A C-terminal Membrane Anchor Affects the Interactions of Prion Proteins with Lipid Membranes

Background: Membrane attachment of PrP via a GPI anchor is critical for conversion into PrPSc. Results: Semisynthetic membrane-anchored PrP variants are generated and analyzed in different lipid environments. Conclusion: A membrane anchor drastically changes PrP interactions with membranes and enables pore formation. Significance: Membrane-induced conformational changes and pore formation of PrP play a role in the conversion into PrPSc and its toxic effects. Membrane attachment via a C-terminal glycosylphosphatidylinositol anchor is critical for conversion of PrPC into pathogenic PrPSc. Therefore the effects of the anchor on PrP structure and function need to be deciphered.
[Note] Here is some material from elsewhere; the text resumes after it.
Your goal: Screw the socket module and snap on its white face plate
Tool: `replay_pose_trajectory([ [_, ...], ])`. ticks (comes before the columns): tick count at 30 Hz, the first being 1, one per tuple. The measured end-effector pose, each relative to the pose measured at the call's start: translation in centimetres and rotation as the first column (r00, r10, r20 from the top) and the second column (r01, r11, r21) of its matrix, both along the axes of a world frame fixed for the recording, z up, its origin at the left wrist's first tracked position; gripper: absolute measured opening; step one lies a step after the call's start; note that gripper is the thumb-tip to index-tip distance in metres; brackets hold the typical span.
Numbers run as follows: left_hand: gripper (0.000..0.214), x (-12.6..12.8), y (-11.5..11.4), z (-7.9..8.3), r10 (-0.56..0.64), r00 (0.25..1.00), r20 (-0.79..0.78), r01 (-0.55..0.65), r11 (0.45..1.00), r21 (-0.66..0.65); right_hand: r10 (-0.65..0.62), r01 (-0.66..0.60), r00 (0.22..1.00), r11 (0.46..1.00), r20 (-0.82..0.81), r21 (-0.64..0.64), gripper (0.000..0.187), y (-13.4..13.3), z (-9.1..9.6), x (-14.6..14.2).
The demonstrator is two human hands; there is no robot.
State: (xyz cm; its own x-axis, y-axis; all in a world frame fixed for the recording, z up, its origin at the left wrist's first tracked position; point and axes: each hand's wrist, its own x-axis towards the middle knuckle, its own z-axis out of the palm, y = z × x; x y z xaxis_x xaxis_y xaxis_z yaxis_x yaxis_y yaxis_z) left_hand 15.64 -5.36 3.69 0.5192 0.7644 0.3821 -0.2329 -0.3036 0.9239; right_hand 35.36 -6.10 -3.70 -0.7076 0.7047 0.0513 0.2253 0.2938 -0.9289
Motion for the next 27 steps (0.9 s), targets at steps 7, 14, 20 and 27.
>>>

Three PrP variants, including full-length PrP (residues 23-231, FL_PrP), N-terminally truncated PrP (residues 90-231, T_PrP), and PrP missing its central hydrophobic region (105-125, CR_PrP), were equipped with a C-terminal membrane anchor via a semisynthesis strategy. Analyses of the interactions of lipidated PrPs with phospholipid membranes demonstrated that C-terminal membrane attachment induces a different binding mode of PrP to membranes, distinct from that of non-lipidated PrPs, and influences the biochemical and conformational properties of PrPs. Additionally, fluorescence-based assays indicated pore formation by lipidated CR_PrP, a variant that is known to be highly neurotoxic in transgenic mice. This finding was supported by using patch clamp electrophysiological measurements of cultured cells. These results provide new evidence for the role of the membrane anchor in PrP-lipid interactions, highlighting the importance of the N-terminal and the central hydrophobic domain in these interactions.